What to produce
Find the line containing "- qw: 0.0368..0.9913" in the records below. Copy exactly that line and each one after it, ending at the line containing "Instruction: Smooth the", and nothing more.

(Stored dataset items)
********************

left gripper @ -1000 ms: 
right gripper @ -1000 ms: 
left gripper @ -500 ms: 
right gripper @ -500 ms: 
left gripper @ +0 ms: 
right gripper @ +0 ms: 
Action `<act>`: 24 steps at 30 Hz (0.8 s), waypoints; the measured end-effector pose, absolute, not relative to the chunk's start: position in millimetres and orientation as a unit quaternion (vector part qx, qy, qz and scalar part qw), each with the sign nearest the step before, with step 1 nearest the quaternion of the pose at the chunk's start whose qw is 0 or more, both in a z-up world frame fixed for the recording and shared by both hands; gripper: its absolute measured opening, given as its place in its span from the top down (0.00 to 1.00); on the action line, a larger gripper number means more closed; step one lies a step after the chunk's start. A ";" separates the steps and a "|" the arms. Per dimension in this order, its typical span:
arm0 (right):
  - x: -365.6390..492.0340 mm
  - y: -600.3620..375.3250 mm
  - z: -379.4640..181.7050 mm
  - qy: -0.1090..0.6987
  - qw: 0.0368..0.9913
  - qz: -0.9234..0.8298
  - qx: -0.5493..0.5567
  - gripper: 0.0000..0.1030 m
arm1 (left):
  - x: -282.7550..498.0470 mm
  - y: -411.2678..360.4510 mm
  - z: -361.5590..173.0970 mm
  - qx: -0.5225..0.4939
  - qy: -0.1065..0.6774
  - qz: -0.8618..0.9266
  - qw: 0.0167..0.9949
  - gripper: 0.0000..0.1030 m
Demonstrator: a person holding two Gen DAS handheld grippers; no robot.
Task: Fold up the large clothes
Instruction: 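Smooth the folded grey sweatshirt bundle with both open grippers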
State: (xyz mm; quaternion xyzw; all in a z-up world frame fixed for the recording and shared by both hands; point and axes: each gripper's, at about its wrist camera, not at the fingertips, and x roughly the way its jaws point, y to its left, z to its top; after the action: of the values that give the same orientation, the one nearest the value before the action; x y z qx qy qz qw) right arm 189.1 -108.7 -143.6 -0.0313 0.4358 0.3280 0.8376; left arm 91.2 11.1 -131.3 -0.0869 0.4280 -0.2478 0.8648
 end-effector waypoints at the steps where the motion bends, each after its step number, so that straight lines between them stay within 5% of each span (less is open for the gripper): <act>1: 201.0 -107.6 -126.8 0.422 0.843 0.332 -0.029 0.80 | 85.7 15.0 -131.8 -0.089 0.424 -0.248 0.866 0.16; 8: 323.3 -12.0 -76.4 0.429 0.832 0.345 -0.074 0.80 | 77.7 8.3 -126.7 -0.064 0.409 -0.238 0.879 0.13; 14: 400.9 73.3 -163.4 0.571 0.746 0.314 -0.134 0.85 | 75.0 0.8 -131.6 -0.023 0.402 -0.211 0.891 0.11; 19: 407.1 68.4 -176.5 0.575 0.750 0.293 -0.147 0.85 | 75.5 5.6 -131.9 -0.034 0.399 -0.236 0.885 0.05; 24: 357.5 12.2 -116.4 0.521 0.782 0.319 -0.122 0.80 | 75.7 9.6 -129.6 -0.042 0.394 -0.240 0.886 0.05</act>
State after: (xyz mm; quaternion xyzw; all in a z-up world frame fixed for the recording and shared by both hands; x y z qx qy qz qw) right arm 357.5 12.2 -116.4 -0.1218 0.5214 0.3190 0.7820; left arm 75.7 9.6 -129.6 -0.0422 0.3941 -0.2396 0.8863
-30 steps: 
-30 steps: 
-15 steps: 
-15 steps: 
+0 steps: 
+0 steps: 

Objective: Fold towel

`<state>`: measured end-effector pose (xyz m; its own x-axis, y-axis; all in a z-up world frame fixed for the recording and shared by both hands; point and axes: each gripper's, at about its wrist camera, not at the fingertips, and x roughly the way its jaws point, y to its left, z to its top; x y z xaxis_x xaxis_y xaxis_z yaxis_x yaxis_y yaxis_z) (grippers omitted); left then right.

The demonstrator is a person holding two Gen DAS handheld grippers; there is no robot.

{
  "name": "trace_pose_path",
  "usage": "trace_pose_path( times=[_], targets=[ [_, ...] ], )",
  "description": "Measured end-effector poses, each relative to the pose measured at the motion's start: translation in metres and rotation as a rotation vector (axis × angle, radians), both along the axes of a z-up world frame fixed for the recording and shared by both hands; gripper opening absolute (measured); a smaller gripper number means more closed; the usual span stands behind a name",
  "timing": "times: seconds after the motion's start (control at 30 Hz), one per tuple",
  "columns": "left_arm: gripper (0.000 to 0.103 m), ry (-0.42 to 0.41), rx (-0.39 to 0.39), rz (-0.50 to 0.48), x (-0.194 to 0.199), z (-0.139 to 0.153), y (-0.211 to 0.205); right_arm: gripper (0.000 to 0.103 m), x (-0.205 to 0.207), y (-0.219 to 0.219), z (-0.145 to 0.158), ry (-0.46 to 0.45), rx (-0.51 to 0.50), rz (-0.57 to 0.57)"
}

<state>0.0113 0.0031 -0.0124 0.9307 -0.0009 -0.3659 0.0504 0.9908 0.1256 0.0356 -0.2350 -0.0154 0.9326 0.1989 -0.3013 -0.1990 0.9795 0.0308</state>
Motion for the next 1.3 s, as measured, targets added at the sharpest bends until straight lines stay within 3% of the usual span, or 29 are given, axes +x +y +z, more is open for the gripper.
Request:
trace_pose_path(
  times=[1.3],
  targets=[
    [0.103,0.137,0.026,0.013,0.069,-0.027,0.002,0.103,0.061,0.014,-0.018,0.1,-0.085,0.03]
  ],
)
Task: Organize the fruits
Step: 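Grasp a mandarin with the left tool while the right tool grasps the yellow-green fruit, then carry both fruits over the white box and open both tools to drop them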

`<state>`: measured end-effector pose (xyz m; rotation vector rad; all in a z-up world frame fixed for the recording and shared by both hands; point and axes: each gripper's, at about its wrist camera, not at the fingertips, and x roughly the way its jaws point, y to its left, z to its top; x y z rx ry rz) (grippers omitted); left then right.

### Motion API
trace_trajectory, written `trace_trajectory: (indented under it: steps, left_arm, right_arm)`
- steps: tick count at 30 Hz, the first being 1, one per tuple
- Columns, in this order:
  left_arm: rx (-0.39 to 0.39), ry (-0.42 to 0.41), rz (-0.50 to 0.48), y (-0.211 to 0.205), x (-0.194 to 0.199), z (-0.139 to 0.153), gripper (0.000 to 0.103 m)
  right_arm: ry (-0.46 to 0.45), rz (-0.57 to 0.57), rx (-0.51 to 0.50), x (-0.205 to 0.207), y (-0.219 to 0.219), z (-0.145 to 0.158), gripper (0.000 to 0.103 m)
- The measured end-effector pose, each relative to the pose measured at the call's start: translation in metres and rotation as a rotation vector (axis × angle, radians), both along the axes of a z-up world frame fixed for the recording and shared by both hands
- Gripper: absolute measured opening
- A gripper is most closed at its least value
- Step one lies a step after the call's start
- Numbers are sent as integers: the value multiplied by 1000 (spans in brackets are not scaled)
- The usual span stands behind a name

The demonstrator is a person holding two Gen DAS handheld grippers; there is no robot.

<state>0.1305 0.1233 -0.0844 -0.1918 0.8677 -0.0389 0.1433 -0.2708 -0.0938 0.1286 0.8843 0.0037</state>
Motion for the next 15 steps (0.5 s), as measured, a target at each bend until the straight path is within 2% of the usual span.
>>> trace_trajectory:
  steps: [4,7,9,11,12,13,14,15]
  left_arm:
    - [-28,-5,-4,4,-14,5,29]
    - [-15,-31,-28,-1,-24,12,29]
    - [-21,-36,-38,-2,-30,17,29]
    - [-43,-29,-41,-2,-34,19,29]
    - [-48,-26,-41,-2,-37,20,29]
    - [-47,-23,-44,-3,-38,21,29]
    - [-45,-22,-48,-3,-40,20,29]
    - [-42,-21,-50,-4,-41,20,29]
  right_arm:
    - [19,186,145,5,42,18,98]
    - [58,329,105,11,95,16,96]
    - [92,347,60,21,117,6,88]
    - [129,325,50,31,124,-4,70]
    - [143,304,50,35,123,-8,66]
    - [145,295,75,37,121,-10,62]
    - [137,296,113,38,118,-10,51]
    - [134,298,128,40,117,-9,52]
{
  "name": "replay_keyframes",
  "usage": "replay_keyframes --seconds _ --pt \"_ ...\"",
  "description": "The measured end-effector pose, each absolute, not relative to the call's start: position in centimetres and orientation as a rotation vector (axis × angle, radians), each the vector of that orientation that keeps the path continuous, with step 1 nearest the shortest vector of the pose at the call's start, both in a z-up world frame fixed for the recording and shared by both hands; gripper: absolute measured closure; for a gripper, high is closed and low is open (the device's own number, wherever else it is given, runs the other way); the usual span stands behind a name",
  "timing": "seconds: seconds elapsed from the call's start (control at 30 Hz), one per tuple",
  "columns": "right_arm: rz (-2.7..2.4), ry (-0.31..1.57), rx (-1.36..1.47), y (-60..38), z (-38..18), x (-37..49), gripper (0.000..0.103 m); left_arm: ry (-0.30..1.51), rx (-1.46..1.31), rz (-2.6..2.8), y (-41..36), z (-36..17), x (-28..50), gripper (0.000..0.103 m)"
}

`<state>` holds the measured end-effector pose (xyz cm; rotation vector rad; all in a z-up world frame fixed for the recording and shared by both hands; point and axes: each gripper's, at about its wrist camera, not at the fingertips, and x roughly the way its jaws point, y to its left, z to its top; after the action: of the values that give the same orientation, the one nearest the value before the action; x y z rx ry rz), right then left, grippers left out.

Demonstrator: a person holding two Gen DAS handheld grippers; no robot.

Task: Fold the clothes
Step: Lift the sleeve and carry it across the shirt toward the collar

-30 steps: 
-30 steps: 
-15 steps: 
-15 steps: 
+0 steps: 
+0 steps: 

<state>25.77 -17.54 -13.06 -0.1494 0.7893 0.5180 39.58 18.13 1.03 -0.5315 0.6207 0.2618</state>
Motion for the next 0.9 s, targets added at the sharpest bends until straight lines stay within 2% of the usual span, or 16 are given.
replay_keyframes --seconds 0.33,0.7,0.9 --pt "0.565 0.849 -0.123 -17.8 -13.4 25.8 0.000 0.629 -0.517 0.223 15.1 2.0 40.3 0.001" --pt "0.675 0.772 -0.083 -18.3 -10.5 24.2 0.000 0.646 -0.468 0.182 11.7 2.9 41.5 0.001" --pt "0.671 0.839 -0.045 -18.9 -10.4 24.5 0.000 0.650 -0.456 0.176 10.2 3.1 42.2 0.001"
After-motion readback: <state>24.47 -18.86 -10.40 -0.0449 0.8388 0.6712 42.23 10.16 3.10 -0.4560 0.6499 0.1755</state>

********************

Output of the task
  - qw: 0.0368..0.9913
  - qz: -0.9234..0.8298
  - qx: -0.5493..0.5567
  - gripper: 0.0000..0.1030 m
arm1 (left):
  - x: -282.7550..498.0470 mm
  - y: -411.2678..360.4510 mm
  - z: -361.5590..173.0970 mm
  - qx: -0.5225..0.4939
  - qy: -0.1065..0.6774
  - qz: -0.8618..0.9266
  - qw: 0.0167..0.9949
  - gripper: 0.0000..0.1030 m
Demonstrator: a person holding two Gen DAS handheld grippers; no robot.
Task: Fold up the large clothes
Instruction: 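Smooth the folded grey sweatshirt bundle with both open grippers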

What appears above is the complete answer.